Gold Rush Phenomenon
In the mid- to late-19th century, placer gold was found in commercial quantities mainly in the Western Cordillera region, from California to Alaska, sparking a series of gold rushes. (The word placer refers to a deposit of sand or gravel containing gold and found in a stream or riverbed.) Discoveries aside, this phenomenon was also a product of technology that emerged at the time. Gold rushes could not exist before the era of the telegraph, mass circulation newspapers and steamboats.
After 1900, no substantive alluvial goldfields (gold found in deposits left by streams or rivers) remained undiscovered. In the same period, there were side rushes to other Pacific Rim countries. Minor rushes also occurred elsewhere in British North America (in Nova Scotia, Southeastern Ontario and Southwestern Quebec), but no significant placer mining occurred in these regions.
Rushes involved a period of discovery — either accidental or by roving fur traders and prospectors — of placers in paying quantities. Word of this spread, first locally, attracting other prospectors and their suppliers. Then, depending on the quality of the goldfields, word was carried farther afield by outbound prospectors and through the commercial press. This resulted in an even greater influx of gold seekers and adventurers into the gold-bearing territory. The search for and discoveries of “free gold” (gold obtained through placer mining) followed a roughly northward drive from California. A massive gold rush occurred there in 1848–49 and spread into the Oregon, Washington and British Columbia territories in the next decade.
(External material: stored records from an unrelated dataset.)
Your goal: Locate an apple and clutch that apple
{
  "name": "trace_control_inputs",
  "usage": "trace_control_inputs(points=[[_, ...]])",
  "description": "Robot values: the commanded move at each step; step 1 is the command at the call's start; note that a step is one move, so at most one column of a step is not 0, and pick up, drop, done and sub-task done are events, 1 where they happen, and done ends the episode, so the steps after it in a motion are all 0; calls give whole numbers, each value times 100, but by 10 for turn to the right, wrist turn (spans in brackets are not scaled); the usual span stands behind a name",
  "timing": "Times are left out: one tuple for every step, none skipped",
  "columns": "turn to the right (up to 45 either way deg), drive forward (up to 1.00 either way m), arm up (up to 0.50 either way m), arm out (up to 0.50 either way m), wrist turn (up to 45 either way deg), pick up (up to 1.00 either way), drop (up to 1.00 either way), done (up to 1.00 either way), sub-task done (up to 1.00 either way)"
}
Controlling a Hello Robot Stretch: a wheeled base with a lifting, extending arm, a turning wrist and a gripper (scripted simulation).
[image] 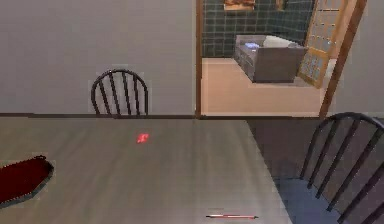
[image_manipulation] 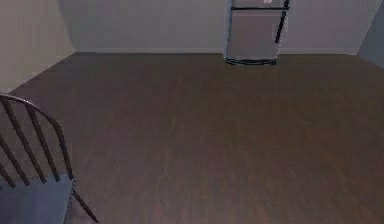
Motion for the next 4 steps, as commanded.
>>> trace_control_inputs(points=[[-450, 0, 0, 0, 0, 0, 0, 0, 0], [-450, 0, 0, 0, 0, 0, 0, 0, 0], [-450, 0, 0, 0, 0, 0, 0, 0, 0], [0, 0, 50, 0, 0, 0, 0, 0, 0]])
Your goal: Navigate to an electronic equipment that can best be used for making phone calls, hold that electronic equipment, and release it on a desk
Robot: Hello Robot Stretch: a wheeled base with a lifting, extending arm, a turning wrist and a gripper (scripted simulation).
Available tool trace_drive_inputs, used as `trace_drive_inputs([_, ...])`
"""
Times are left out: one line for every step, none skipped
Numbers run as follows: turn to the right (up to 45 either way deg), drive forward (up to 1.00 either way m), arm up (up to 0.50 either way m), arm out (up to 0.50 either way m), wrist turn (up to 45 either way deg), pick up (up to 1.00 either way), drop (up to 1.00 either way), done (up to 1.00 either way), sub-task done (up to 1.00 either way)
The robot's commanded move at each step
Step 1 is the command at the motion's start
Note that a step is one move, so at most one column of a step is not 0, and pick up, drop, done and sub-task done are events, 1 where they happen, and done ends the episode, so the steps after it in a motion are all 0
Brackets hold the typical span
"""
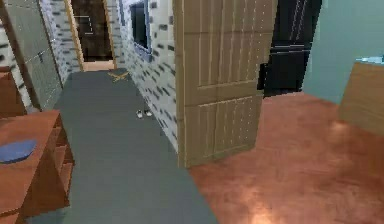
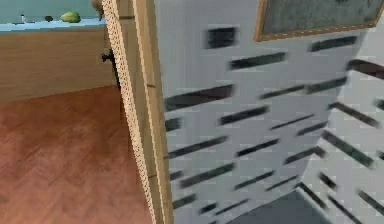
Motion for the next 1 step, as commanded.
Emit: trace_drive_inputs([0.0,0.40,0.00,0.00,0.0,0.00,0.00,0.00,0.00])
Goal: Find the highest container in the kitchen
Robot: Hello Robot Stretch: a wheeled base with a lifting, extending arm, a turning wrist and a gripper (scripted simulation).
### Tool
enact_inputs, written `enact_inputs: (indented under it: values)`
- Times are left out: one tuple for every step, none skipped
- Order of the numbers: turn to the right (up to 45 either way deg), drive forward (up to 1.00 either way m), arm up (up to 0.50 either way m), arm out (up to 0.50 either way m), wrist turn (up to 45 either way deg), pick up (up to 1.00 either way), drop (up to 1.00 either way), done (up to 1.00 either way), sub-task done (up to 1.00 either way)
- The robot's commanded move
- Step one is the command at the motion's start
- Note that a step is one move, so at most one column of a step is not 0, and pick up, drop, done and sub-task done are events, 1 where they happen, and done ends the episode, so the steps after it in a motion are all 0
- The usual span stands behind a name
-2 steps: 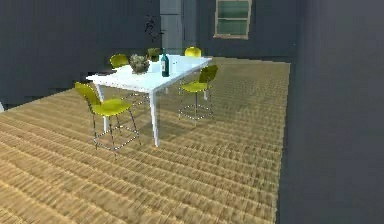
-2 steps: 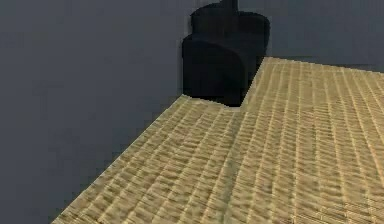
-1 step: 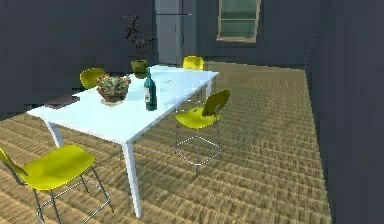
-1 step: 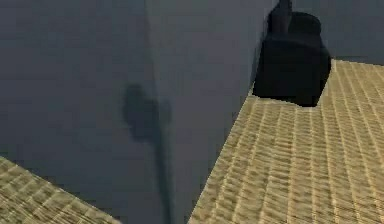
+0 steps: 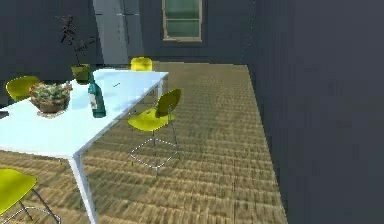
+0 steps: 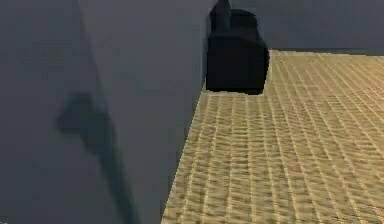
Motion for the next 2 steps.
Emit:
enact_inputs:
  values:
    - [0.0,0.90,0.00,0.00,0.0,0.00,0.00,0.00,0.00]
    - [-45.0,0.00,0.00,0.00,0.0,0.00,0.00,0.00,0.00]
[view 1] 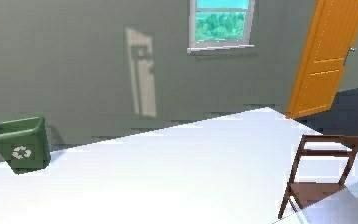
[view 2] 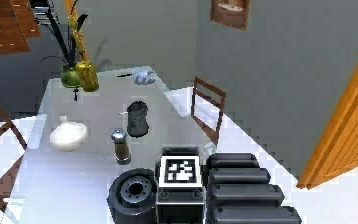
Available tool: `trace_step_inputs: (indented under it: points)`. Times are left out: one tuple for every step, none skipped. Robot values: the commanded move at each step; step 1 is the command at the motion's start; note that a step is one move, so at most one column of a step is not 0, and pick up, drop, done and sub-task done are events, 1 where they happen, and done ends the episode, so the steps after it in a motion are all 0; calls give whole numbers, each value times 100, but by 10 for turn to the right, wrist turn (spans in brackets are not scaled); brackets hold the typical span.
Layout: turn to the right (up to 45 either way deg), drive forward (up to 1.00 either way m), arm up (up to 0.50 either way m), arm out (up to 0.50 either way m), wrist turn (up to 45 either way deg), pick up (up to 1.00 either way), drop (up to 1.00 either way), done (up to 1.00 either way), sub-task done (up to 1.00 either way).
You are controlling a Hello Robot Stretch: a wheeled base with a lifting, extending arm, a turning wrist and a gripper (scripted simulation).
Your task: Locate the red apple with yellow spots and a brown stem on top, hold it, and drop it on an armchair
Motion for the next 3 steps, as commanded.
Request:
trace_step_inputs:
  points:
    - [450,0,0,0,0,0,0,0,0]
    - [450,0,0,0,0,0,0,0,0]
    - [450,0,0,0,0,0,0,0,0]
Illustration by J. Ross Browne from "A Peep at Washoe" in Harper's Monthly Magazine, December 1860.
First Gold Rushes
In British Columbia, the Haida people discovered free gold in the Queen Charlotte Islands (now Haida Gwaii) in 1850. This led to extensive prospecting throughout the other coastal islands and the Lower Mainland. Gold discoveries in the lower and middle Fraser River, Thompson River and Bridge River areas led to a brief rush to the vicinity of Yale in the summer of 1858 (see Fraser River Gold Rush), affecting Coastal Salish and Tsilhqot’in peoples. The Fraser River Gold Rush was followed by small gold rushes to the Boundary (Rock Creek), Similkameen, Wildhorse Creek and Thompson River districts. The Cariboo Gold Rush in Tsilhqot’in and Dakelh territories to the north occurred between 1860 and 1866.
Prospectors had also been searching the territory in the Edmonton region, along the North Saskatchewan River, where a short-lived, fairly localized rush occurred. Fired by the Cariboo finds, prospectors began a serious assault on the northern Cordillera region. To the east, they panned their way along the Finlay and Parsnip Rivers and down the Peace River to the Fort St. John region. To the west, they worked up the Skeena and Omineca River, touching off the Omineca rush in 1869.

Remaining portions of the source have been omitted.